Le mardi 9 décembre 1969, les Rolling Stones viennent de terminer une tournée américaine triomphale. Frustrés de ne pas avoir été invité au festival de Woodstock, ils décident d’organiser leur propre festival gratuit sur le circuit automobile d’Altamont, à Livermore en plein désert californien. Cet événement gratuit, que l’on appellera le "Woodstock de la côte ouest", attire plus de 400 000 spectateurs et quelques-uns des plus grands groupes de l’époque se partagent l’affiche : Santana, Jefferson Airplane, Crosby, Stills, Nash & Young, Flying Burrito Brothers et bien-sûr les Stones pour clore la soirée. À première vue, tout semble mis en place pour faire de ce jour "la meilleure fête de l’année 1969". Et pourtant, les choses vont vite tourner au cauchemar.
Pour assurer la sécurité du site, les Stones choisissent d'engager des Hell's Angels, pourtant reconnus pour leur violence, qui seront payés en bière et autres drogues. Pas vraiment intelligent pour contrôler une foule si importante et déjà bien défoncée. Et le début du cauchemar commence. En début d’après-midi, lorsque Santana (qui s’est fait remarqué à Woodstock grâce à leur légendaire interprétation du morceau "Soul Sacrifice" et qui, par la suite, refusera tout commentaire au sujet d’Altamont) entame le début des festivités, des bagarres éclatent entre les spectateurs des premiers rangs et le service de sécurité. Et les choses ne feront qu’empiré avec le groupe suivant Jefferson Airplane, dont le chanteur Marty Balin se fera même frappé violemment au visage par un Hell’s Angels en voulant prendre la défense d’un membre du public. Dans ces conditions, le groupe décide d’arrêter de jouer et quitte la scène. Le Grateful Dead, qui figure également au programme, refusera carrément de jouer son set, prenant conscience que la situation est en train de se dégrader sérieusement.
Après les passages des Flying Burrito Brothers et de Crosby, Stills, Nash & Young (ces derniers refuseront de figurer dans le film, jugeant leur performance très médiocre), c’est au tour des Rolling Stones de distraire un auditoire sous très haute tension. Le début du concert se passe sans encombre, jusqu’à ce que le groupe entame son troisième morceau "Sympathy For The Devil", qu’ils devront stopper à plusieurs reprises. Mick Jagger essaye tant bien que mal de calmer les esprits et d’assurer le show, mais rien y fait. Tous les membres du groupe sont à bout de nerfs, surtout Keith Richards comme on le voit bien dans le film. Et quelques minutes plus tard, c’est le drame qui concluera ce documentaire!! Alors qu’ils interprètent "Under My Thumb", un adolescent noir de 18 ans Meredith Hunter se fait poignarder mortellement par un Hell’s Angels sous l’œil des caméras (on prétend qu’il brandissait une arme en direction de la scène) et succombera de ses blessures quelques minutes plus tard. Les Stones, ayant pas eu connaissance de la tragédie, continueront de jouer.

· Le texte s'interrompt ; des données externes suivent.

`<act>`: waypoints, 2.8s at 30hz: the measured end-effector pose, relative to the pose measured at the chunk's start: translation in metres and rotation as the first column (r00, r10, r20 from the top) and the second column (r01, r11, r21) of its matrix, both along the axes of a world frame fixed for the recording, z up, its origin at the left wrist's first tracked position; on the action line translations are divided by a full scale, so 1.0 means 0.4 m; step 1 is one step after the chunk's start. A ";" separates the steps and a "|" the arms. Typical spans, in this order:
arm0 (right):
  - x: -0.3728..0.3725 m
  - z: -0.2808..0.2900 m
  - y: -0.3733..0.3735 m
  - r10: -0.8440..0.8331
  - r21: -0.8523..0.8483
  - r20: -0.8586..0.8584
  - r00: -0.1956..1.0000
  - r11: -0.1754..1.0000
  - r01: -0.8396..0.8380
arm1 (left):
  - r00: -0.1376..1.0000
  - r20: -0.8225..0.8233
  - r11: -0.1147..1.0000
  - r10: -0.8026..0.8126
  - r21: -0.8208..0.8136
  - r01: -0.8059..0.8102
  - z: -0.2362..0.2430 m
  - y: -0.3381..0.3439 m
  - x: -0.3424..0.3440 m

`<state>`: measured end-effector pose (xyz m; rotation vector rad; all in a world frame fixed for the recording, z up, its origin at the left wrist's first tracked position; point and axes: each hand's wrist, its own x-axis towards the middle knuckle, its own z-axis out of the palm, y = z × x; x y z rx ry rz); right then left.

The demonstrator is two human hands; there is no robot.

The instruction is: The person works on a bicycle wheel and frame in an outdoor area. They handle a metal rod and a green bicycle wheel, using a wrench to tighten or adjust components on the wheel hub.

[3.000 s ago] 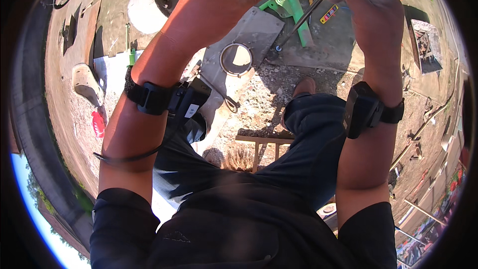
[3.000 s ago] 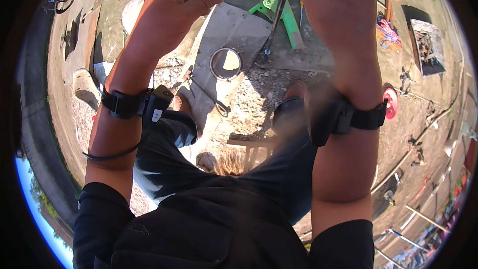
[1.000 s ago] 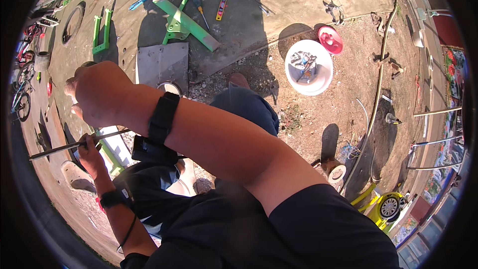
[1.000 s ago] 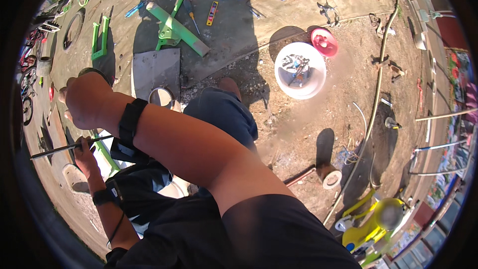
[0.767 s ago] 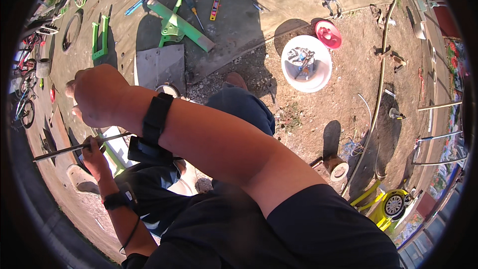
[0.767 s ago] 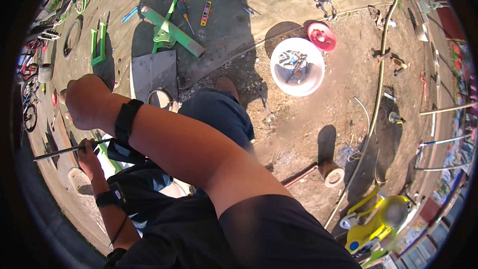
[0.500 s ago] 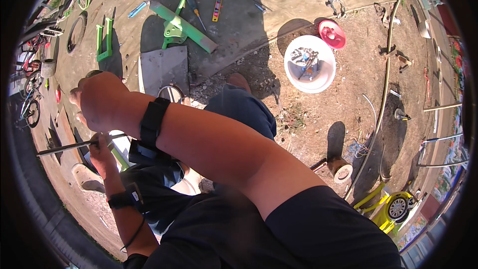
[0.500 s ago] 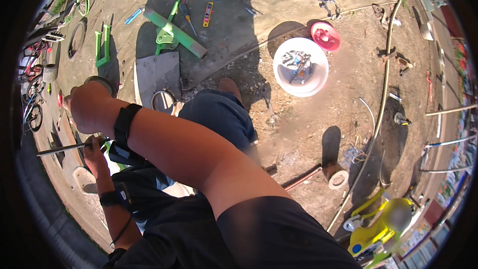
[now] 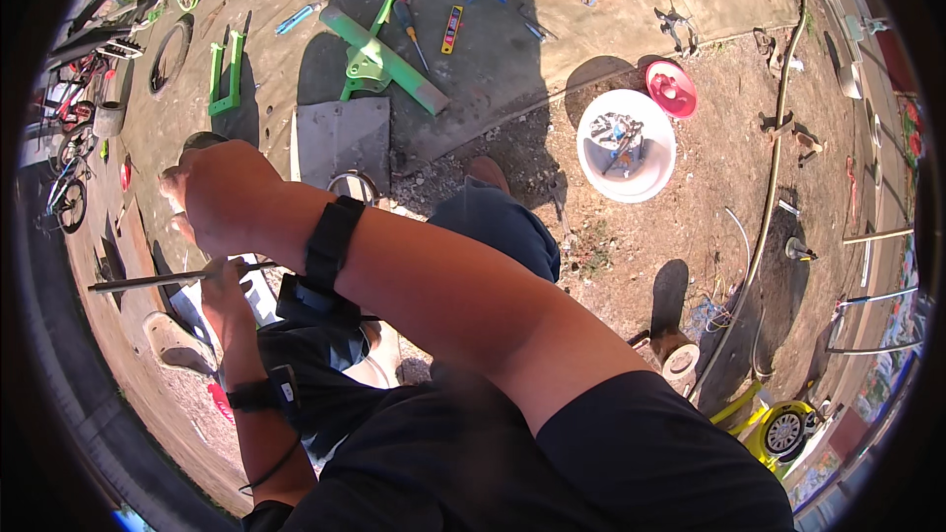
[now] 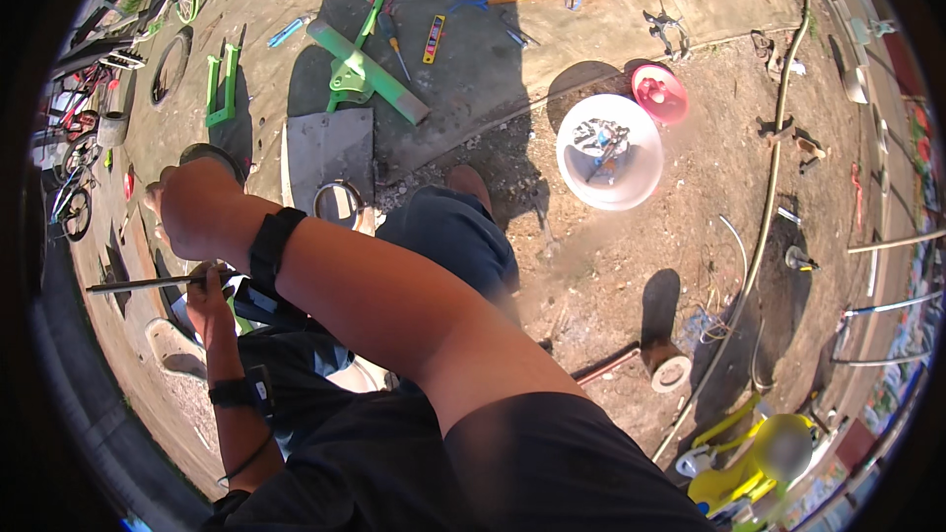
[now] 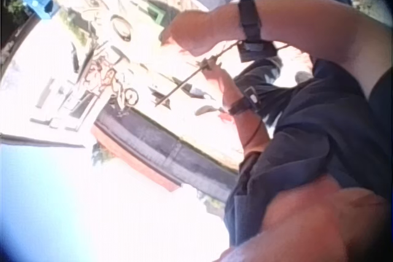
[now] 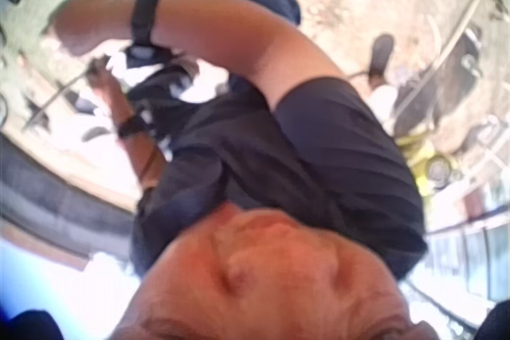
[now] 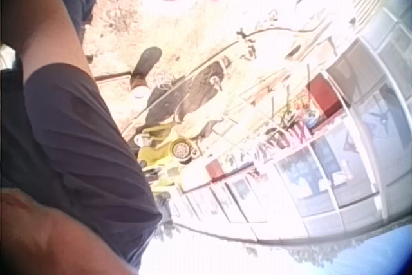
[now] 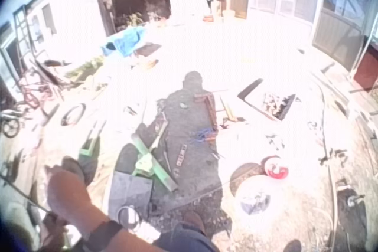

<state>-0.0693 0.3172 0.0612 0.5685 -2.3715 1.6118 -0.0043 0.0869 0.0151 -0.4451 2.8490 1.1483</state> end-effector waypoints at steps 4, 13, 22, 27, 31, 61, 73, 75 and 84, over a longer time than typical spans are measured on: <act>-0.004 -0.009 -0.007 -0.029 -0.011 -0.044 0.999 1.000 0.028 | 1.000 0.000 1.000 -0.009 0.010 0.009 -0.002 0.013 0.006; -0.017 -0.004 -0.016 0.030 0.065 0.011 0.999 0.997 -0.030 | 0.996 0.020 0.996 -0.082 -0.023 0.082 -0.006 0.029 0.013; -0.016 -0.005 -0.017 0.023 0.054 0.007 1.000 0.998 -0.023 | 0.991 0.048 0.990 -0.123 -0.070 0.126 0.009 0.064 0.017; -0.019 0.000 -0.021 0.028 0.073 0.019 0.999 0.997 -0.030 | 0.993 0.067 0.993 -0.097 -0.064 0.102 0.006 0.062 0.011; -0.011 0.019 0.017 0.007 0.018 -0.013 1.000 1.000 -0.007 | 0.995 0.071 0.996 -0.070 -0.054 0.074 0.016 0.093 0.009; 0.515 -1.070 1.006 -0.811 0.818 0.343 0.473 0.505 0.273 | 0.992 0.096 0.990 -0.077 -0.109 0.087 -0.025 0.107 -0.128; 0.450 -0.975 0.955 -0.878 0.837 0.422 0.225 0.472 0.275 | 0.989 0.123 0.984 -0.087 -0.142 0.104 -0.024 0.174 -0.159; 0.450 -0.977 0.958 -0.868 0.827 0.450 0.211 0.494 0.270 | 0.987 0.127 0.986 -0.095 -0.123 0.111 -0.026 0.170 -0.160; 0.454 -1.005 0.952 -0.841 0.793 0.492 0.227 0.540 0.283 | 0.989 0.101 0.989 -0.104 -0.096 0.114 -0.031 0.139 -0.158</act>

Au final, le bilan de ce "Woodstock macabre" sera lourd de conséquences, avec notamment trois décès et, de ce fait, sera largement reconnu comme marquant la fin du mouvement utopique des années 60. Les Rolling Stones, quant à eux, attendront plus de trois ans avant de revenir jouer aux États-Unis.
"Gimme Shelter" est un film qui s’adresse surtout aux fans des Rolling Stones, mais également pour les nostalgiques des années bénies. La caméra des frères Maysles est très efficace, filmant de manière très naturelle le quotidien de ce groupe mythique, entre concerts, séance d’enregistrement et interviews. N’étant pas fan des Stones, je n’en reste pas moins fasciné par ce document-vérité, où l’on assiste effrayé et impuissant, de la même façon que le groupe, à la fin d'un rêve et d'une époque.